Über mir der sommerliche Abendhimmel und das rauschende Blätterdach der alten Eichen. Um mich herum das urige Ambiente eines historischen Artländer Fachwerkhofs – rustikales Gebälk, derbes Mauerwerk, der grob gepflasterte Innenhof ist über die Jahrhunderte von gut behuften Pferdestärken gefällig geschliffen worden.
Wo früher Generationen von Bauern ihr Tagewerk verrichtet haben, genießen inzwischen Musiker der Extraklasse und ihre Gäste – unter einer wetterfesten Überdachung – eine ganz besondere Festival-Atmosphäre.
Alle zwei Jahr lässt der Musiksommer Artland in dieser spektakulären Kulisse den Nordkreis mit hochklassigen Konzerten unwiderstehlich erblühen. Künstler wie Ute Lemper, Klaus Doldinger oder Max Mutzke haben sich auf dem Hof Sickmann in Badbergen bereits die Dielenklinke in die Hand gegeben. Und längst ist der Event mit seinem charmant bodenständigen Flair kein Geheimtipp mehr – gut also, dass ich mir die Karten für die Highlights meiner Wahl schon vor Wochen gesichert habe.
In diesem Jahr können sich die Besucher vom 19. bis 23. Juni 2019 unter anderem auf Heinz Rudolf Kunze und Gitte Hænning freuen. Besonders gespannt bin ich allerdings auf eine rockige Zeitreise in die wilden 1960er Jahre, live und hautnah eskortiert von den beiden Grande Dames der Beatmusik, deren Namen von meinen Eltern stets mit einem Hauch Ehrfurcht ausgesprochen wurden: Uschi Nerke, Moderatorin des legendären Beat-Clubs von Radio Bremen, und Conny Overbeck, Gründerin und Betreiberin des beim Establishment nicht minder berüchtigten Osnabrücker Hyde Parks, wollen am 21. Juni 2019 über alte Zeiten plaudern und mit den Gästen darüber schwadronieren, wie die Beatmusik das Leben einer ganzen Generation beeinflusst hat. Die passenden Songs dazu liefert das Westfälische Landestheater mit seiner furiosen Beat-Club-Cover-Show.
Und auch wenn es die Artländer gerne schick mögen, dürften die meisten Zuhörer bei einem Konzertbesuch auf dem Hof Sickmann wohlweislich die edlen Ausgehschuhe im Schrank lassen und stattdessen lieber zu bequemeren Tretern greifen. Denn wer beim vergangenen Musiksommer die schmissige Buddy-Holly-Show des Westfälischen Landestheaters oder das mitreißende Konzert der Kubanerin Addys Mercedes miterlebt hat, die den altehrwürdigen Artländer Hof mit ihren karibischen Rhythmen kurzerhand in einen Salsa-Tanzsalon verwandelte, den hat es – buckeliges Bodenpflaster hin, bequeme Bestuhlung her – kaum auf seinem Sitzplatz gehalten. Mich natürlich auch nicht…

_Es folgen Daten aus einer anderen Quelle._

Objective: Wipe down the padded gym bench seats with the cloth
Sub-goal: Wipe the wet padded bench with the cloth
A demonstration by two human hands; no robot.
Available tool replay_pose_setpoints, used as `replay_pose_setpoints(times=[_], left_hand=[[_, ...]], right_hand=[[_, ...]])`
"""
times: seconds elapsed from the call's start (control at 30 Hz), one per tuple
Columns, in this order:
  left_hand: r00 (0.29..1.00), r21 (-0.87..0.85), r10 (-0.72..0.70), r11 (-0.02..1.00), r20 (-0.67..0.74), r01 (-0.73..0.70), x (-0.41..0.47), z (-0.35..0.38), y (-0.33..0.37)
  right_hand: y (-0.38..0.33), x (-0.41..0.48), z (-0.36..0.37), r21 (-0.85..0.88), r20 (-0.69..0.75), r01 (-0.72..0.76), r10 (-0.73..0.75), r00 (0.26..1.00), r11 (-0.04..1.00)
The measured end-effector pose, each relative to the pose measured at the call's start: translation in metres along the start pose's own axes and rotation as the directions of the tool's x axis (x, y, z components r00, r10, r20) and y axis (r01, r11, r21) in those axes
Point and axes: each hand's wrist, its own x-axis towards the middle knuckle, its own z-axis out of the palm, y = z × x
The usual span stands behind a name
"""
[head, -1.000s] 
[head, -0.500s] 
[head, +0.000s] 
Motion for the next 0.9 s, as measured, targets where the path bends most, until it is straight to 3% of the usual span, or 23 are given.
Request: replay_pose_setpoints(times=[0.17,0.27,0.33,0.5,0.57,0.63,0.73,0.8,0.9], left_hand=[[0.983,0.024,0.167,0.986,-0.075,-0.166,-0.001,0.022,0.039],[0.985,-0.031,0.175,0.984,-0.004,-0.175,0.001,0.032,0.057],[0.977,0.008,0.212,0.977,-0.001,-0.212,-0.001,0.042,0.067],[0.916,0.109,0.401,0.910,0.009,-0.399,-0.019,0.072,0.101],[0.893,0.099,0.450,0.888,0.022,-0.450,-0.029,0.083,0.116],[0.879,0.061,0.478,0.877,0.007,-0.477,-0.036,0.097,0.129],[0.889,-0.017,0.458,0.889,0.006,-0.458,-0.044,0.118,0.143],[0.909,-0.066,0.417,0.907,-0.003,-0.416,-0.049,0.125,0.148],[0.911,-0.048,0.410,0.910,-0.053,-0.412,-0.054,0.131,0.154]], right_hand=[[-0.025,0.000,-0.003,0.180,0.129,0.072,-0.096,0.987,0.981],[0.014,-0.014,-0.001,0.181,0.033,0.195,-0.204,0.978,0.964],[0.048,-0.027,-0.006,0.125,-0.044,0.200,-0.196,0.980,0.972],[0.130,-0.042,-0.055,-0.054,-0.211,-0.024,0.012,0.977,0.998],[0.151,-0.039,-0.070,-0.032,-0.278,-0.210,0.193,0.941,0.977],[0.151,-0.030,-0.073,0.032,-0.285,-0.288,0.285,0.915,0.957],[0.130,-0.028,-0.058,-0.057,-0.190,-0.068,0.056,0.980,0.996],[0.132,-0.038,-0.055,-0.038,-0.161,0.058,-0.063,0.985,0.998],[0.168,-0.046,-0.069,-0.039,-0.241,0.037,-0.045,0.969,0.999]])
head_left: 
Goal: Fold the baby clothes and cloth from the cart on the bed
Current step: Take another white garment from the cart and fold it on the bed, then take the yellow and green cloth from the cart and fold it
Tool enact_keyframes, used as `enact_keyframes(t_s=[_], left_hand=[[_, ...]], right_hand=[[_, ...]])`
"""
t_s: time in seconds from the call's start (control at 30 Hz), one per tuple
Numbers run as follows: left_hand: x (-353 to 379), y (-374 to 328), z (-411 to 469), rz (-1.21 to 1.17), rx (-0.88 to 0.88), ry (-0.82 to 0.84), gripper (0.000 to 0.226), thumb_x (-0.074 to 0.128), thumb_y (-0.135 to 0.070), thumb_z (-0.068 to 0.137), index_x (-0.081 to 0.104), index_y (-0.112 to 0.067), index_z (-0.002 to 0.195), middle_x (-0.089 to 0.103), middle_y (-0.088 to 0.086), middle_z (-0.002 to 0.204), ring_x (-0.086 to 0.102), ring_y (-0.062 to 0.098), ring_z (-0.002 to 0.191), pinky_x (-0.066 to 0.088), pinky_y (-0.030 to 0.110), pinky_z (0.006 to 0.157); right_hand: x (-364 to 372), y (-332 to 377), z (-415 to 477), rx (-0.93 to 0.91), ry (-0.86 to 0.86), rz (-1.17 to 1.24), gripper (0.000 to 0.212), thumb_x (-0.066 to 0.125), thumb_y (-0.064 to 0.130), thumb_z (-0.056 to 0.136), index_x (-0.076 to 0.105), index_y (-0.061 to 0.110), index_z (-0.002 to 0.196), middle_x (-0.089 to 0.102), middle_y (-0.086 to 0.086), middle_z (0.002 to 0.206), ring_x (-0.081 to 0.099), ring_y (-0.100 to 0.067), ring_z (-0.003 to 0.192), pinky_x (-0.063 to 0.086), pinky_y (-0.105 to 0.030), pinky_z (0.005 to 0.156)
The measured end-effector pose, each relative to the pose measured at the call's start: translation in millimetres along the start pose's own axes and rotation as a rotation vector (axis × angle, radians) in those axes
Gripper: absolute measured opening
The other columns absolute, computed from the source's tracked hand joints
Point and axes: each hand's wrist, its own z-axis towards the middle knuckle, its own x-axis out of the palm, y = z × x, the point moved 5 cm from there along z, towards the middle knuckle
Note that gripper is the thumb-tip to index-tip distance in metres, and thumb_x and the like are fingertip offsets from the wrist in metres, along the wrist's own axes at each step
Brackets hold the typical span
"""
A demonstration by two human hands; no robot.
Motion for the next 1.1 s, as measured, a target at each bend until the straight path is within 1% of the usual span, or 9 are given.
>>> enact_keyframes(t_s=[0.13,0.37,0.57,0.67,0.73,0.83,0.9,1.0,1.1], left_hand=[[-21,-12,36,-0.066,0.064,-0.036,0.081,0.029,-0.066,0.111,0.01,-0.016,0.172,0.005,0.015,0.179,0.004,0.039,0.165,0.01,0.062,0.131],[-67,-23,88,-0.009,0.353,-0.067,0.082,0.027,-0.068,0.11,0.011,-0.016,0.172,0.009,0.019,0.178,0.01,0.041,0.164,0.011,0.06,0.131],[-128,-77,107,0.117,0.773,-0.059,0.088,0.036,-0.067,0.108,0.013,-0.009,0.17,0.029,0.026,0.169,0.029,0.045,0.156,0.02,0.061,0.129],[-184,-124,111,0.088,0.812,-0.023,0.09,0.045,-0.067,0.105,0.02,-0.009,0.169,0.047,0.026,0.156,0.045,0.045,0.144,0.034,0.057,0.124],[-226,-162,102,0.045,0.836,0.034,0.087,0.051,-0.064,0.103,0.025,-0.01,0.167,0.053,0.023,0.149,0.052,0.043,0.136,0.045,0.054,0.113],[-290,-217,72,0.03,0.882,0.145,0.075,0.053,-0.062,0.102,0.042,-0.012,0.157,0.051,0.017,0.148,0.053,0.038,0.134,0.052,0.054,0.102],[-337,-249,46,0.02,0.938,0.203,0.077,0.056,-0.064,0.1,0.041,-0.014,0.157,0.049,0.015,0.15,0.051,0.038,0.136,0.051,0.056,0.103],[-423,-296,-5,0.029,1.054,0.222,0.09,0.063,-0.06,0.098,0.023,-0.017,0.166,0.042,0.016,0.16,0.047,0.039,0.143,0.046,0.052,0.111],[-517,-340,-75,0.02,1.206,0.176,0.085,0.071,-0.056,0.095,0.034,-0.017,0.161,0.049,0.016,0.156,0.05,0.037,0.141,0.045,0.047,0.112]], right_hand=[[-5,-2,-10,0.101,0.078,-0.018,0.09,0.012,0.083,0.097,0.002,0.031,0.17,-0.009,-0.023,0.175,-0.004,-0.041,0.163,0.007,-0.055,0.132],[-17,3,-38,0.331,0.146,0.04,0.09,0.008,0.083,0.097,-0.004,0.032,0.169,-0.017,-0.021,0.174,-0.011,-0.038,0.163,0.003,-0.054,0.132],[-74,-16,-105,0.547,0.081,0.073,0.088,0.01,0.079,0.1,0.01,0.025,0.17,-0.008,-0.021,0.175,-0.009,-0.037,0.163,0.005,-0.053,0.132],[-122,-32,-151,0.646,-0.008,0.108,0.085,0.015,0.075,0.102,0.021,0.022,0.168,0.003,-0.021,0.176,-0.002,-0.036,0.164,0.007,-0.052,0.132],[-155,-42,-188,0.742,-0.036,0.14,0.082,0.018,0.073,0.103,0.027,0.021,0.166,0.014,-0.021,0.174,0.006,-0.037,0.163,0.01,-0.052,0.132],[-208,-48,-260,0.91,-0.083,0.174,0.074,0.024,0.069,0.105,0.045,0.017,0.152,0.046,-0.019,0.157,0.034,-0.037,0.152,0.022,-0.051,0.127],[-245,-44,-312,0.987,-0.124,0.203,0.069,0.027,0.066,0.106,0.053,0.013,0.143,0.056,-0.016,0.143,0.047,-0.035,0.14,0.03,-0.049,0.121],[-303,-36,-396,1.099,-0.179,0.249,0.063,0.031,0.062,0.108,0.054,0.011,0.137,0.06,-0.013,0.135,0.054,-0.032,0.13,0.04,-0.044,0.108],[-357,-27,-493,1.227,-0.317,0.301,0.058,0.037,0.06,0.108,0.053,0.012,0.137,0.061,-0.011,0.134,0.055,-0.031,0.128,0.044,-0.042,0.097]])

Auch Heinz-Rudolf Kunze dürfte dank der unmittelbaren Nähe zum Publikum und der familiären Landhaus-Stimmung leichtes Spiel auf dem Hof Sickmann haben, um den Funken der musikalischen Begeisterung auf sein Publikum überspringen zu lassen. Anders als vor rund zwanzig Jahren, als ich den Deutschrocker, Liedermacher und Gelegenheitsdozenten in einer Turnhalle in Georgsmarienhütte gesehen habe. Nicht beim Training, sondern ebenfalls bei einem Livekonzert. Damals hat es den scharfzüngigen Barden – wenn ich mich richtig erinnere – einige Mühe gekostet, gegen das in der Luft liegende Aroma von Gummisohlen und Achselschweiß anzusingen. Solcherlei Ungemach wird Kunze inmitten des lässigen Lounge-Feelings beim Musiksommer Artland definitiv nicht haben – allenfalls muss er sich gegen den volltönenden Gesang der Amseln und Rotkehlchen im Geäst des Blätterdaches behaupten.